Defining Digital Transformation
While there is no strict definition, most sources seem to agree that digital transformation involves a fundamental redesign of existing models and processes to create an operation that’s new and different from what came before. It should make a marked change to overall performance.
In a business context, this means introducing new processes, products and/or value to customers, enabled by new or emerging digital tools and platforms. It requires a cultural shift that looks to technology first, replacing manual and people-based operations.
In examining what digital transformation is, it can also be useful to look at what it isn’t. Many CIOs and consultants continue to refer to system upgrades, cloud migrations or siloed departmental technology interventions as part of a digital transformation. However, these changes are incremental, so they don’t fit the definition. While digital transformation is a journey and not a destination, the changes involved must be of substance to be classed as transformational.
Digital Transformation — A Short History
The terminology of digital transformation may seem relatively new, but the concept itself isn’t. Computerization and automation have already changed the world. Firstly, organizations became increasingly reliant on computers for basic tasks like word processing and managing accounts with spreadsheets.

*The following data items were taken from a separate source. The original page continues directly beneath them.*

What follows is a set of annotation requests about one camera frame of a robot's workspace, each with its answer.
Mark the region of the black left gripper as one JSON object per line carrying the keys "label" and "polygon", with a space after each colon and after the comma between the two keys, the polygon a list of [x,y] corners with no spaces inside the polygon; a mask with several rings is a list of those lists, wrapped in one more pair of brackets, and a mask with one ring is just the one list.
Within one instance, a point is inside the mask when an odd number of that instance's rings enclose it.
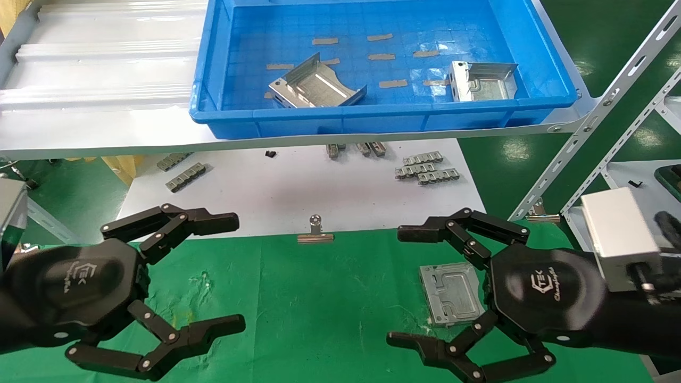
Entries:
{"label": "black left gripper", "polygon": [[[235,232],[236,213],[172,204],[141,211],[101,227],[93,246],[61,246],[12,257],[12,346],[58,347],[81,369],[158,381],[180,361],[206,354],[223,336],[243,332],[234,314],[175,329],[143,303],[155,265],[190,236]],[[147,237],[139,253],[129,242]],[[98,347],[136,320],[160,344],[145,355]]]}

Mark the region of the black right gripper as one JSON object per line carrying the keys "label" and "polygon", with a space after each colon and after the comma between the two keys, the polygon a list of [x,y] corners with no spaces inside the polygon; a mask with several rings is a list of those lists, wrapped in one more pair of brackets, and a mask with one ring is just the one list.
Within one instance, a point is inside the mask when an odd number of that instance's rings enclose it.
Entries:
{"label": "black right gripper", "polygon": [[[492,256],[472,234],[510,246]],[[470,208],[429,217],[421,225],[399,226],[400,242],[446,242],[476,269],[488,271],[491,310],[449,342],[389,332],[387,344],[417,351],[423,365],[446,369],[462,382],[508,382],[545,373],[557,360],[542,342],[613,348],[606,311],[609,291],[596,256],[565,248],[531,249],[523,245],[529,234],[528,228]],[[468,351],[497,327],[528,353],[475,364]]]}

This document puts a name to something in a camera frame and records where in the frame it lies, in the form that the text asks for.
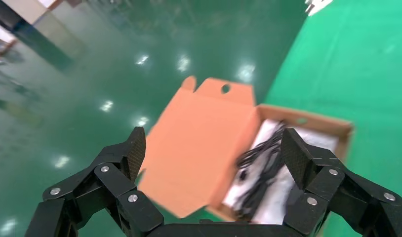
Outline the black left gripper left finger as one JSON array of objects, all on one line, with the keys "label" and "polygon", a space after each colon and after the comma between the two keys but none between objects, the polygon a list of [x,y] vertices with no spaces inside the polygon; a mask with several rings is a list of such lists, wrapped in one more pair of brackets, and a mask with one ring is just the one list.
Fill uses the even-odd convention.
[{"label": "black left gripper left finger", "polygon": [[26,236],[76,237],[101,210],[127,237],[146,237],[162,226],[163,215],[135,184],[145,150],[145,131],[135,127],[124,142],[104,147],[88,167],[47,188]]}]

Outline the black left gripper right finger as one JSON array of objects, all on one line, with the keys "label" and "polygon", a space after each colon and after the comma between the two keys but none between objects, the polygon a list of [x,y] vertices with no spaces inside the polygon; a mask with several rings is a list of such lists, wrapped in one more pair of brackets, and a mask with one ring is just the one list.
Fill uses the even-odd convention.
[{"label": "black left gripper right finger", "polygon": [[303,195],[286,227],[314,237],[330,213],[364,237],[402,237],[402,197],[350,171],[328,149],[307,144],[293,128],[282,133],[281,157]]}]

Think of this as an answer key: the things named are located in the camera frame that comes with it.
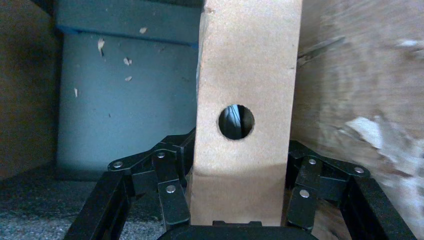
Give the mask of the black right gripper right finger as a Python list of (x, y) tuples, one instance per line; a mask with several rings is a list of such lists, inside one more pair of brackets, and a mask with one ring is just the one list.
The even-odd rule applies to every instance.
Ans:
[(289, 226), (311, 233), (318, 201), (326, 200), (340, 210), (353, 240), (416, 238), (363, 166), (321, 156), (291, 140), (285, 183), (291, 189)]

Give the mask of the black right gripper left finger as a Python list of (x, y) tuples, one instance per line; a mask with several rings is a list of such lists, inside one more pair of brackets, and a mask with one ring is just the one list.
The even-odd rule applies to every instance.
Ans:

Then along came the internet, which completely revolutionized communication. Whereas telephony, postal systems, and fax machines had previously enabled communication, they’ve become obsolete in favor of email, VOIP, instant messaging and video conferencing. Most of us carry smartphones, which can run apps for everything.
Companies that previously had IT teams dedicated to maintaining servers and other hardware infrastructure now put everything in the cloud. Marketing activities take place online and are heavily dependent on social media. Big data analytics provide unprecedented insights, offering a competitive edge. Chatbots powered by artificial intelligence are becoming more commonplace as the first line of customer support. Manufacturing is making increasing use of robotics. Governments can run elections using electronic voting systems. Some countries like Estonia or Singapore have mapped out their path to full digitization.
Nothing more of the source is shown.